The New England Center for Children, NECC began in 1975 with just $300.00, some seed money from the Massachusetts DMH, and an idea for a school for children with autism. CEO and Founder Vincent Strully, Dudley Orr, and John Pangburn opened the doors to the Efficacy Research Institute (ERI), a private residential school for six students on the grounds of the Taunton State Hospital. The school was considered "one of a kind' for its use of Applied Behavior Analysis. With a mission to maximize independence and create productive lives, the program was an immediate success as students began for the first time to learn and thrive in a school designed to meet their unique needs.

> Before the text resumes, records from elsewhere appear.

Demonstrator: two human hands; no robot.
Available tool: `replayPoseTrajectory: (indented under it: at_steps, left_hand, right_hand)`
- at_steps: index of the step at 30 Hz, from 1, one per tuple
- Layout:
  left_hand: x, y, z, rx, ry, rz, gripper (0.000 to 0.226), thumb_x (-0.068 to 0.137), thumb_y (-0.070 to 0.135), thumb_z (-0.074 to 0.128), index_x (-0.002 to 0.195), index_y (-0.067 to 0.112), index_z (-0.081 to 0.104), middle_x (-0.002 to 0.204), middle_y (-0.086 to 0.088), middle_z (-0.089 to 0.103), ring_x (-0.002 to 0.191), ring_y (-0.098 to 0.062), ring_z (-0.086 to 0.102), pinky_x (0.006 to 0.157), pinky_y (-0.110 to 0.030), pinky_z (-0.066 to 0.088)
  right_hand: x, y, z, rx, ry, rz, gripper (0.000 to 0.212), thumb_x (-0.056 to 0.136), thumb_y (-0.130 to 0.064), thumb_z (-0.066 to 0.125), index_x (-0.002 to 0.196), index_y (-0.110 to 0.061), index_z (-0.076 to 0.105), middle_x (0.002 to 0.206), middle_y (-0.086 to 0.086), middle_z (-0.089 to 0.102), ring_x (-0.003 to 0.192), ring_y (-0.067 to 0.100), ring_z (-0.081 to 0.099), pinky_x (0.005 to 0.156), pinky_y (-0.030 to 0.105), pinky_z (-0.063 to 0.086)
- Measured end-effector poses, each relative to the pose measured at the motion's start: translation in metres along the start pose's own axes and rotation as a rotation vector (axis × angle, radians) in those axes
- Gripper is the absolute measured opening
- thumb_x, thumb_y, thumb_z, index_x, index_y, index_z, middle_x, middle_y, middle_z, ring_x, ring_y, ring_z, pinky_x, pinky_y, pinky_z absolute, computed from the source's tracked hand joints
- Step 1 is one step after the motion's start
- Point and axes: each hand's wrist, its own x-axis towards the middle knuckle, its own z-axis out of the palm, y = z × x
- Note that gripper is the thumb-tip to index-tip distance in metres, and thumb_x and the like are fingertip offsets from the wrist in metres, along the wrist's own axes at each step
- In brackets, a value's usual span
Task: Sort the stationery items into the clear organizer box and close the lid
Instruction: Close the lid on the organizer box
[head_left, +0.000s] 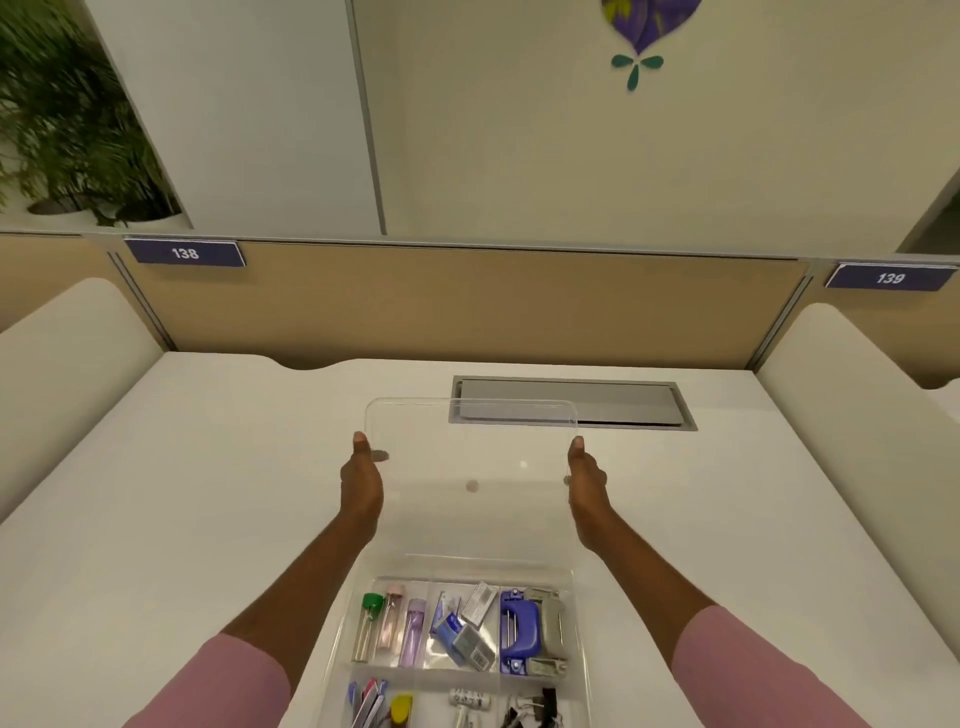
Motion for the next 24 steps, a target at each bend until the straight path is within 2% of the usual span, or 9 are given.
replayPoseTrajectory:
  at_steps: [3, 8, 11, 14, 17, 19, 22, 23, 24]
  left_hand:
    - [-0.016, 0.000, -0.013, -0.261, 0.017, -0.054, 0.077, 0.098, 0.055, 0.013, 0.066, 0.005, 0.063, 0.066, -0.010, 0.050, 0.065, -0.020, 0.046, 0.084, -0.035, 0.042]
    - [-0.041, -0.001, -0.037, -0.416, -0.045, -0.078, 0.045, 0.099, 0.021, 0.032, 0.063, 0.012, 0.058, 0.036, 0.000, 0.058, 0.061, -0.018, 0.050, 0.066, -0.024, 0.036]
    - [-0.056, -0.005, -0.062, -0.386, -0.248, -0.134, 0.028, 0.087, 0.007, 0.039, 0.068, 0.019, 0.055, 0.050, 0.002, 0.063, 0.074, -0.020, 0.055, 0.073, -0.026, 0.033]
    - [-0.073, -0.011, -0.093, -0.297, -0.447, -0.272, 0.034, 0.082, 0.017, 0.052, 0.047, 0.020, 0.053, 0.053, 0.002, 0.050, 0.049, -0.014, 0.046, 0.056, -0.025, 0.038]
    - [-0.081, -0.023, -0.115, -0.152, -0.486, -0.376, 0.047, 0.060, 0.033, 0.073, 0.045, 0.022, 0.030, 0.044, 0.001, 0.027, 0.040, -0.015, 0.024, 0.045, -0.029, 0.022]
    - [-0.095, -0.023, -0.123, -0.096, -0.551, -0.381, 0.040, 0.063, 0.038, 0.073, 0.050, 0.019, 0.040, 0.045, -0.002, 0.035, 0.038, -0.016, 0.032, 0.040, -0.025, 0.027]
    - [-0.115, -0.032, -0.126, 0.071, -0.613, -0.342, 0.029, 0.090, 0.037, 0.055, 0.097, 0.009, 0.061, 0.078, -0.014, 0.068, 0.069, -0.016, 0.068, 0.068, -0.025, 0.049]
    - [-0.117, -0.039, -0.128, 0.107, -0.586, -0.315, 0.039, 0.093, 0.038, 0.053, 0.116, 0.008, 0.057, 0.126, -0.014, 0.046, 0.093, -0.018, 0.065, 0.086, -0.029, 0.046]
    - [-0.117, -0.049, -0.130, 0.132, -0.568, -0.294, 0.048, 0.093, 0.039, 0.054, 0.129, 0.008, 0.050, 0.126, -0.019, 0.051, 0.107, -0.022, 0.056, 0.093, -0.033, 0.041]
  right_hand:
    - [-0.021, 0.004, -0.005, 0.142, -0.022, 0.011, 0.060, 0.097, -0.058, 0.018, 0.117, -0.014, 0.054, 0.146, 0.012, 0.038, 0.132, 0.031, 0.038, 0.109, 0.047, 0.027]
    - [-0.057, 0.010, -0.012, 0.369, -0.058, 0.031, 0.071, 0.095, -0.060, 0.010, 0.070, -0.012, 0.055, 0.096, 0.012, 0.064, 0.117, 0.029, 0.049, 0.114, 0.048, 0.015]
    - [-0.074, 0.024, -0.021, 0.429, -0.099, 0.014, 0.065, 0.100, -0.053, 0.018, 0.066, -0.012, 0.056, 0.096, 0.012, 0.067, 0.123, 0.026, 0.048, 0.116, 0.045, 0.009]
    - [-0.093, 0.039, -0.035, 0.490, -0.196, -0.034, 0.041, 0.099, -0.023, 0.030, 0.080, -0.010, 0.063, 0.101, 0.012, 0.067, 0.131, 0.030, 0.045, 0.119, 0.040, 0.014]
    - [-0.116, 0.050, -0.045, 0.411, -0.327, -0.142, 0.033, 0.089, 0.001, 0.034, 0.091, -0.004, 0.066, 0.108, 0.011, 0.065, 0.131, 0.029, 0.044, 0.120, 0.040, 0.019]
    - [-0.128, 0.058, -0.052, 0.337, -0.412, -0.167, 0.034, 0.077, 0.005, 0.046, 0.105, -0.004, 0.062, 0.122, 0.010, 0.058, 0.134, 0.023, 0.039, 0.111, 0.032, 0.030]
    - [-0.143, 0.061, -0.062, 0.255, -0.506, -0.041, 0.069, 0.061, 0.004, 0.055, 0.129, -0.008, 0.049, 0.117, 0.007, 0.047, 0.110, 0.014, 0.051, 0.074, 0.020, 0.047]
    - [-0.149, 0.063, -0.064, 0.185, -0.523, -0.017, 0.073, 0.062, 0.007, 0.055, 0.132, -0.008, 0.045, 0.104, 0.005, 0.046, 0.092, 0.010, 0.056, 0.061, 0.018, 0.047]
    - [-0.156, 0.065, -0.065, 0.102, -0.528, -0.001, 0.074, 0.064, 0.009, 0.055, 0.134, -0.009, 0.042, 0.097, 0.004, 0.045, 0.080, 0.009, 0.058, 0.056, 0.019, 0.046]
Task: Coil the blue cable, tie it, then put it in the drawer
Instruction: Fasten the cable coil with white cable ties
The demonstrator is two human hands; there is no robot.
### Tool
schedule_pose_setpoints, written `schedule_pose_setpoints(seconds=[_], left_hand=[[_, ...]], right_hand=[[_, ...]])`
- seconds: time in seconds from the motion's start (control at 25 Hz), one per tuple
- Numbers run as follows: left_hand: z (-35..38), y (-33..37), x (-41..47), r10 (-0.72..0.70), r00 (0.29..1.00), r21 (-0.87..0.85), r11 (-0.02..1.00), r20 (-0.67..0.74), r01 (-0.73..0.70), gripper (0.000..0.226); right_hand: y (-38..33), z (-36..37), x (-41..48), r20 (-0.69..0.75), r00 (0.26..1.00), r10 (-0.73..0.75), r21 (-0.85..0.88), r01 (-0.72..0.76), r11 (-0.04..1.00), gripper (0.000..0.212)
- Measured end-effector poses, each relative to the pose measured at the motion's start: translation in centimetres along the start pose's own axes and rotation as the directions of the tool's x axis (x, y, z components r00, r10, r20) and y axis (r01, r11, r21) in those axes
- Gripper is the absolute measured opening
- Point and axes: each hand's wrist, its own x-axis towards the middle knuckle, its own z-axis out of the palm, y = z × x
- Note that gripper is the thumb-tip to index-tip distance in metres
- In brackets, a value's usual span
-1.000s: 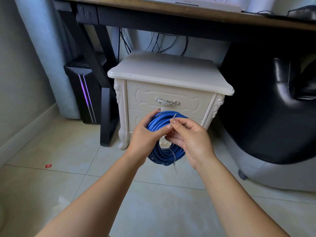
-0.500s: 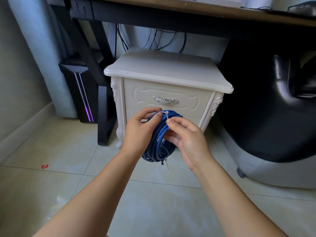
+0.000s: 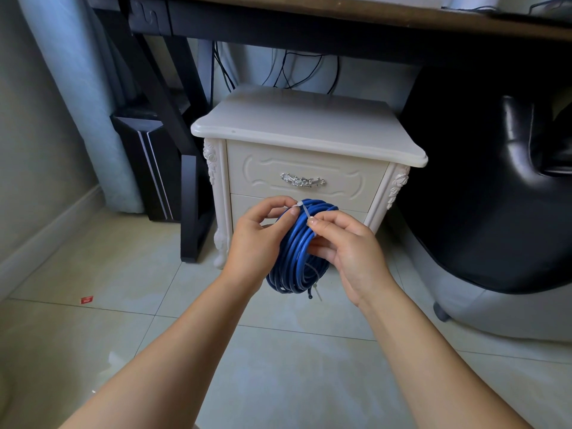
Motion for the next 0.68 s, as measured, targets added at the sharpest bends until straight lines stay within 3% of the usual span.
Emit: schedule_pose_setpoints(seconds=[0.68], left_hand=[[-0.08, -0.13, 0.00, -0.018, 1.000, -0.011, 1.000, 0.011, 0.018, 0.007]], right_hand=[[-0.15, -0.33, -0.25, -0.010, 1.000, 0.028, -0.030, -0.028, 0.999, 0.010]])
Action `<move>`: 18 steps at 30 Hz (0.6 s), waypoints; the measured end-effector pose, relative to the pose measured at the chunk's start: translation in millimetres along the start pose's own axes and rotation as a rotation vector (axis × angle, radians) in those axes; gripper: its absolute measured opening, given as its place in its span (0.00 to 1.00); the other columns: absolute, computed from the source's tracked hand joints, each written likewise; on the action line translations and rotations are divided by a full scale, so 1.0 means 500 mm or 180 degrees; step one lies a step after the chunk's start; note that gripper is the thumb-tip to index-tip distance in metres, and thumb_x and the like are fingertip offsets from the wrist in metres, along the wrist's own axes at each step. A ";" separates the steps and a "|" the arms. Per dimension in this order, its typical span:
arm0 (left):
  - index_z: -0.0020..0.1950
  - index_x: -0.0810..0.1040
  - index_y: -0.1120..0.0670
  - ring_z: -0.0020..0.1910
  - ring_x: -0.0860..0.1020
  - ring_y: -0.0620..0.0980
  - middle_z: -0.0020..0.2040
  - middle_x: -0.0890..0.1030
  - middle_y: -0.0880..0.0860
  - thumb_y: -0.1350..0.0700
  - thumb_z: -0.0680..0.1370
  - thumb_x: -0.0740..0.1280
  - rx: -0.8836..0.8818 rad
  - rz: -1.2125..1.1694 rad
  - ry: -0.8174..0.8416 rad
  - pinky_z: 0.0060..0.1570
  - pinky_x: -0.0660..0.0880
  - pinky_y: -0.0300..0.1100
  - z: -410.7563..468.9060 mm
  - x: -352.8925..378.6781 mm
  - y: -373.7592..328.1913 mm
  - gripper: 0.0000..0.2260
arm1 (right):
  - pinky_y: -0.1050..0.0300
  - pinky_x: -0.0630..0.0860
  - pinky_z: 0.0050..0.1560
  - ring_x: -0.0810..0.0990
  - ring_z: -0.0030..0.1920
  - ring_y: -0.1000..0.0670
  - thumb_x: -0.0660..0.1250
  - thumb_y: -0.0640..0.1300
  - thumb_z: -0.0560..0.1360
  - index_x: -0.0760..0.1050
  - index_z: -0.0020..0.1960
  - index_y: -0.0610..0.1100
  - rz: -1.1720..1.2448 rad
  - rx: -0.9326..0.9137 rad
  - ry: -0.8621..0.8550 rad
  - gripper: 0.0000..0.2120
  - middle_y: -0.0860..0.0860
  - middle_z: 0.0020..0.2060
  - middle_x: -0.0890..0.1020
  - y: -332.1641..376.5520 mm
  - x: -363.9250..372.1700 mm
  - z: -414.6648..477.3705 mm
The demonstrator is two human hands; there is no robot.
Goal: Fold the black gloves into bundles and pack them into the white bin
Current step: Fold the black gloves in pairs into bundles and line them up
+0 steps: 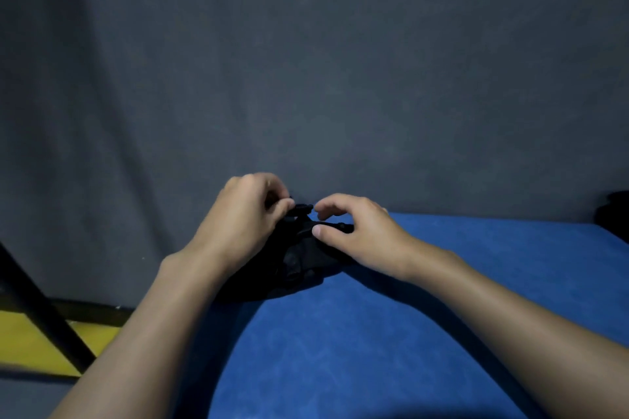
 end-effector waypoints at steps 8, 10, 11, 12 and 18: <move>0.43 0.82 0.52 0.40 0.83 0.41 0.39 0.84 0.45 0.62 0.78 0.71 0.0435 -0.1509 -0.0584 0.43 0.77 0.33 -0.023 -0.058 -0.097 0.06 | 0.71 0.68 0.56 0.73 0.61 0.58 0.70 0.49 0.75 0.70 0.68 0.54 0.0726 -0.0152 -0.0596 0.23 0.55 0.60 0.74 0.033 -0.108 -0.008; 0.43 0.82 0.52 0.42 0.84 0.43 0.43 0.86 0.46 0.65 0.78 0.70 0.0562 -0.1896 -0.0404 0.46 0.78 0.34 -0.029 -0.053 -0.119 0.08 | 0.72 0.66 0.57 0.73 0.60 0.58 0.71 0.47 0.74 0.72 0.67 0.53 0.0639 -0.0204 -0.0655 0.22 0.55 0.59 0.73 0.040 -0.131 -0.015; 0.43 0.81 0.53 0.44 0.84 0.44 0.44 0.86 0.48 0.66 0.78 0.69 0.0591 -0.2081 -0.0307 0.47 0.78 0.35 -0.032 -0.049 -0.128 0.09 | 0.70 0.68 0.57 0.74 0.58 0.58 0.72 0.46 0.74 0.74 0.64 0.53 0.0600 -0.0233 -0.0639 0.19 0.54 0.58 0.75 0.043 -0.140 -0.021; 0.43 0.81 0.53 0.45 0.85 0.45 0.45 0.87 0.49 0.67 0.78 0.69 0.0602 -0.2269 -0.0205 0.48 0.78 0.35 -0.034 -0.045 -0.137 0.09 | 0.67 0.70 0.56 0.77 0.55 0.57 0.72 0.44 0.74 0.78 0.59 0.51 0.0600 -0.0274 -0.0636 0.14 0.52 0.54 0.78 0.047 -0.149 -0.028; 0.52 0.79 0.52 0.42 0.81 0.45 0.47 0.85 0.51 0.56 0.81 0.67 -0.0129 -0.3131 0.0005 0.40 0.77 0.35 -0.031 -0.017 -0.158 0.03 | 0.56 0.77 0.40 0.78 0.35 0.56 0.72 0.41 0.74 0.79 0.40 0.47 0.0715 -0.0165 -0.0822 0.04 0.48 0.35 0.83 0.042 -0.228 -0.092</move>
Point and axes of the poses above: each hand's wrist, its own z-axis towards the middle knuckle, its own x-axis out of the palm, y = z × x, the point moved 8 cm from there along z, towards the middle knuckle
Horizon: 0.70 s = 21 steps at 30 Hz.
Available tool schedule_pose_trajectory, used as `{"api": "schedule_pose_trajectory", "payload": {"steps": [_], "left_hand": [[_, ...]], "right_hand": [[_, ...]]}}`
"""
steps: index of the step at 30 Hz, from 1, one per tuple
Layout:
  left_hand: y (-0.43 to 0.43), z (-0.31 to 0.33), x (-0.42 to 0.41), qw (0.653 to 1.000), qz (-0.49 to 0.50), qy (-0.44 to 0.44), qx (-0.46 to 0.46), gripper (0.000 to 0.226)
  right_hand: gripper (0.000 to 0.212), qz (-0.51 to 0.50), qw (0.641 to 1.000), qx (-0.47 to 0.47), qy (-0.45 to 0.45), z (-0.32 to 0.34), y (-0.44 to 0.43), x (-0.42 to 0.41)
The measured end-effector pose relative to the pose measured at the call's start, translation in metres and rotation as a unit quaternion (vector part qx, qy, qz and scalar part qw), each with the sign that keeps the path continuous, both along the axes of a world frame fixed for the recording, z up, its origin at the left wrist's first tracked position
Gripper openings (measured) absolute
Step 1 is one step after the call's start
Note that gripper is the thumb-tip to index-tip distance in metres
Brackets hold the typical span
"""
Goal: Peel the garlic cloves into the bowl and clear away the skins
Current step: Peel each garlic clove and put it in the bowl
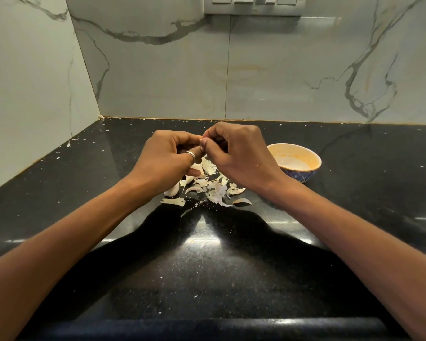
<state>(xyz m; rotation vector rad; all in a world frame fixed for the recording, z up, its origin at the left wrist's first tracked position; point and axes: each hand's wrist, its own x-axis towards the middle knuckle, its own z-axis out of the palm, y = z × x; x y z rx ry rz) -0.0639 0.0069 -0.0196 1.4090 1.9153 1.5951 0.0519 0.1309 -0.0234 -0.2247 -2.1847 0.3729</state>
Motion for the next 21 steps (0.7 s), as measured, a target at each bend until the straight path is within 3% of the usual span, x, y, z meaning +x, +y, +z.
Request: {"api": "schedule_pose_trajectory", "payload": {"steps": [21], "left_hand": [[-0.0028,0.0025,-0.0008,0.997,-0.012,0.051,-0.055,0.02]], "right_hand": [[0.02,0.016,0.99,0.113,-0.077,-0.0016,0.0023,0.0038]]}}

Within the first few years Dudley Orr and John Pangburn moved on to other endeavors, leaving Vincent Strully as the sole Founder and CEO. In 1980, at the request of the Massachusetts DOE, ERI assumed control of a failing school for boys with autism in Framingham. Although this emergency takeover was viewed as a huge risk, the students at the new school were soon thriving in an environment with well-trained staff and a highly structured behaviorally based educational program.
In 1985, the two ERI programs merged into one, with a new name, The New England Center for Autism (NECA). Multiple group homes were cited in communities in the MetroWest region of Massachusetts, and a central school building was established in Southborough.
Over the years the program grew to 15 group homes and a specialized apartment complex for students with the most severe challenging behaviors. Emphasizing our mission in providing services to children across the autism spectrum, as well as those with related disabilities, NECA incorporated under a new name, The New England Center for Children (NECC) in 1990.
Since our modest beginnings, NECC has strived to be a premier leader in the field of autism. The ensuing years have seen many changes that have served to strengthen and support students and staff. With creativity and a steadfast commitment to high standards and constant improvement, NECC will continue on in its mission to transform the lives of children with autism worldwide through education, research, and technology.